Privacy stance. Relay's own analytics stay cookieless and never store raw IP. The Google Tag Gateway is a distinct, opt-in feature: enabling it means knowingly running Google's tag first-party and forwarding to Google (including client IP, as Google's gateway requires). This is clearly labeled in the UI and docs as "you are sending data to Google" and is not covered by Relay's cookieless guarantees — keeping the two separated preserves the privacy-first brand.
Interface (UX)
The interface has one job: answer "is my tracking working, and if not, exactly what's wrong and how do I fix it?" out loud, on every screen, in the user's own words — backed by the durable trace Google can't show. It leads with the answer, not the config, and lets anyone drill from verdict → trace → config → fix on the same substrate, re-rendered at four depths by a single skill-tier knob.
Principles
- Lead with the answer, not the config. Tags, triggers, and destinations are one click away, never the front door.
- One substrate, four depths. A single Skill-Tier knob (Owner / Marketer / Analyst / Dev), not per-page "advanced" toggles — Tier 0 sees "reached GA4," Tier 3 sees raw payload / response /
ReasonCode. - The verdict must be trustworthy. Green / amber / red mean delivery-truth only, never decoration, and "unknown" is honest when the data is cold.
- Delete the modal. Editing is inline in a right-hand PeekPanel with a live linter; preview, test, and trace happen in place over SignalR.
- Prove it worked. Every fix flows through the real publish path and offers one-click replay showing then-vs-now.
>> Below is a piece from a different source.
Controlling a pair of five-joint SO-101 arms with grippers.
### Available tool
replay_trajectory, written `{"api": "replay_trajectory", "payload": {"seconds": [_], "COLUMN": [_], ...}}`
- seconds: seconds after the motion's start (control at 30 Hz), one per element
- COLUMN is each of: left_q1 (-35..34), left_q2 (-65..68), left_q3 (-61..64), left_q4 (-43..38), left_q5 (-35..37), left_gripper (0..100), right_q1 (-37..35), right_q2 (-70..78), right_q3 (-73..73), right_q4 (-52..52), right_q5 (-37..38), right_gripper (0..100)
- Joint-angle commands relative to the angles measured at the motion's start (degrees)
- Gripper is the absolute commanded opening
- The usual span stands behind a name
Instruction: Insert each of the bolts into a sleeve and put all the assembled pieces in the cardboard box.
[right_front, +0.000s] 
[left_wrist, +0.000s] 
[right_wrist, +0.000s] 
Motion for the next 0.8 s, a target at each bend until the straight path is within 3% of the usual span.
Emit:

- Privacy is felt, not claimed. A persistent "cookieless · self-hosted · no raw IP" footprint, with the AI boundary (masked config + selectors / keys only) as an enforced invariant.
Navigate by intent, not by engine
A per-site spine of intent-named stops replaces the old flat noun list:
| Stop | What it is |
|---|---|
| Overview | The verdict home — hero verdict, a "needs attention" stack, a live trace ticker, and stat tiles. |
| Build | Tags, triggers, and variables in one view — a clean vertical flow, earning the FlowMap canvas as a disclosed second step; publish is a visible diff with lint-on-publish blocking dead wires. |
| Live | The observation surface — the trace stream, the promoted TraceWaterfall, connect-this-browser preview, and replay. |
| Settings | Install snippet, custom domain / Gateway, conversion markers, config-as-code, and alerts. |
Cross-cutting and always present: a persistent VerdictBar (site switcher + global health pill + Skill-Tier dial), a global ⌘K command palette, and a context-aware Copilot dock. The /outbox and /trace/{id} deep links keep working via redirects, so the IA change never breaks muscle memory.
Design tokens
The interface evolves the existing stylesheet with no framework. The indigo action accent stays; the verdict triad (good / warn / bad) plus a neutral "unknown" slate is reserved exclusively for delivery-truth. Dark theme is first-class — a deep slate canvas where trace lanes glow like an instrument panel. Monospace is quarantined to ids, payloads, and config-as-code, with tabular-nums on every count and latency. Motion is purposeful and cheap, always signalling a trustworthy state change, and respects prefers-reduced-motion.